Minutes thirty to forty-five: what “high-risk” actually means in practice
This section will feel like regulation. Keep it brief and specific.
For managers working in the EU, or for any company with EU customers or employees, the EU AI Act is now in force. For the manager in the room, one concept matters more than all the others: certain categories of AI use are classified as high-risk and require formal oversight, documentation, and human review of decisions. The categories that will come up most often for a typical mid-level manager are AI used in hiring or promotion decisions, AI used to assess or evaluate employees, and AI that makes recommendations about who should be flagged for performance review.
If any AI tool the team is using touches those categories, the approval process changes. It’s not just “does this tool work?” It’s “do we have documented oversight, a way to audit what the AI recommended, and a process for a human to review and override those recommendations?”
For managers in the UK, the Data (Use and Access) Act came into force in February 2026. Any automated decision with significant effects on a person now requires the organisation to tell that person the decision was automated, give them a route to request human review, and allow them to challenge the outcome. For most managerial teams, that means: if an AI tool is contributing to any decision that affects an employee’s role, pay, workload, or opportunities, there has to be a human review route.
The workshop exercise: the manager reviews two hypothetical approval requests, one clearly low-risk (an AI tool that drafts internal meeting notes) and one that sits in a grey area (an AI tool that scores customer support calls and flags agents for coaching). For the second one, what additional questions would you ask before approving?
The last fifteen minutes: a one-page approval checklist the manager can actually use
End with something the manager can take away and use tomorrow. Not a policy document. A single page with five questions:
What data does this tool process, and does that include personal data about employees or customers? Where does that data go after it leaves our systems, and how long is it retained? Does this tool influence any decision that affects a person’s role, pay, career, or access to something? If the tool produces a wrong or biased output, will we catch it before acting on it? Who in our organisation is responsible for reviewing this tool’s performance after it’s been approved?
If the manager can answer all five in writing before approving a tool, the approval is defensible. If they can’t answer one of them, that’s the thing to resolve before saying yes.
One thing I’d add if there were time
The scenario that most managers aren’t prepared for: a team member starts using an AI tool informally, without approval, because it makes their job easier. By the time the manager finds out, the tool has been in use for three months. Half the team is relying on it. And nobody has checked where three months of customer data or employee information went.

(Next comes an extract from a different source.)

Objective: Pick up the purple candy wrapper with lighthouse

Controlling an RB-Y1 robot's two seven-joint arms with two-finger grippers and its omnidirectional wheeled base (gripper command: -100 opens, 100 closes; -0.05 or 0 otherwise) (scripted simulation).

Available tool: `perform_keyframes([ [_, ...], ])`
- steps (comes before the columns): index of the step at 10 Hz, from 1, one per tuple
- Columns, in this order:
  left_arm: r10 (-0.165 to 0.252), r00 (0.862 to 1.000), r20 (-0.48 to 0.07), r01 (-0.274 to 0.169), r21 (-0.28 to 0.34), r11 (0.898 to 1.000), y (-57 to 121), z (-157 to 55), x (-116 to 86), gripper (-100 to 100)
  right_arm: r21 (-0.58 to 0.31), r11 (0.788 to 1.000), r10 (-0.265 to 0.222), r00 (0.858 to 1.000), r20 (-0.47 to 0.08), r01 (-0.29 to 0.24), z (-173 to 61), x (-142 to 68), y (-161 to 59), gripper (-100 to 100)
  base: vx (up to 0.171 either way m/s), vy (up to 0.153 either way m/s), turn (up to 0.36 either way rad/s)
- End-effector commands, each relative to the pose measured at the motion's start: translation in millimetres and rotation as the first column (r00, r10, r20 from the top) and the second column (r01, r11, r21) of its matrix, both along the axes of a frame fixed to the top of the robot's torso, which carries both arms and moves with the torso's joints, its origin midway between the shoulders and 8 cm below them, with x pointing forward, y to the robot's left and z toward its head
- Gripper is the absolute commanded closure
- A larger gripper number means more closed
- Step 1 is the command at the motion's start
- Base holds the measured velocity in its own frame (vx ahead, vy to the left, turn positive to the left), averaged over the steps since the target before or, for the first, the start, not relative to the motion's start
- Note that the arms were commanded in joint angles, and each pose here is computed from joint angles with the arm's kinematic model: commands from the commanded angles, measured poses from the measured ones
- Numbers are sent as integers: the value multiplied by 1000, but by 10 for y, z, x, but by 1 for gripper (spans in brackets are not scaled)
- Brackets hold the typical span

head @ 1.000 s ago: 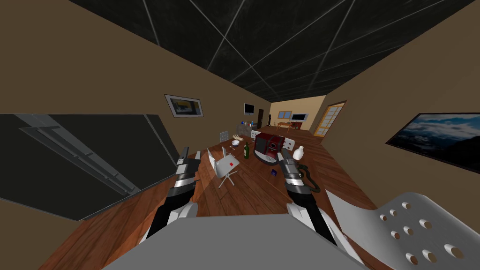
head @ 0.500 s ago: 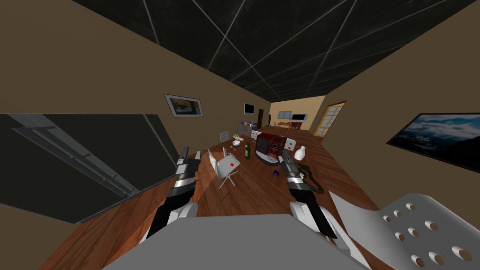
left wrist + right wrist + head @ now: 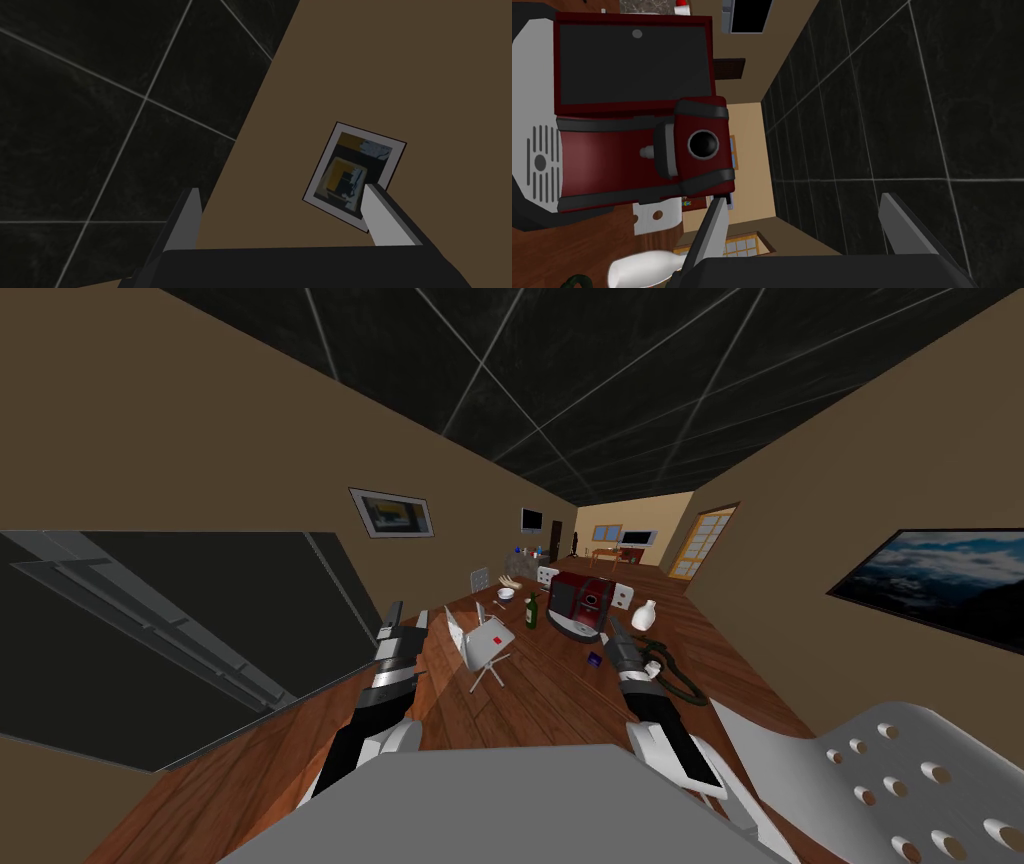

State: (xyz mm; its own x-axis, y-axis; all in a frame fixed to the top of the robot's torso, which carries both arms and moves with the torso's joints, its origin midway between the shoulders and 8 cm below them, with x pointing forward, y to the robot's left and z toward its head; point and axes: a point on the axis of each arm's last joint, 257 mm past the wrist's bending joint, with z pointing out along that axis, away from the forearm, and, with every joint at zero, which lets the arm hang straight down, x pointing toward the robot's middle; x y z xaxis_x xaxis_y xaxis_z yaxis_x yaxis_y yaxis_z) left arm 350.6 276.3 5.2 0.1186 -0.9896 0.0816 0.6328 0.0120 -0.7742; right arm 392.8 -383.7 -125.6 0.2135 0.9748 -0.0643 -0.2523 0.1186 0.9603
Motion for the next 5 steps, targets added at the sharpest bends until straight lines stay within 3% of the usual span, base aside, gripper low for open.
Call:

This isn’t a disciplinary problem. It’s a design problem. The approval process needs to be fast enough and light enough that people actually use it, or they’ll route around it. A five-question checklist that takes twenty minutes is more likely to get used than a twelve-page policy that takes a week to navigate.
The workshop ends with the manager drafting their version of that checklist. Not filling one in. Drafting one for their specific team, their specific tools, their specific risk profile. That’s the one they’ll actually use.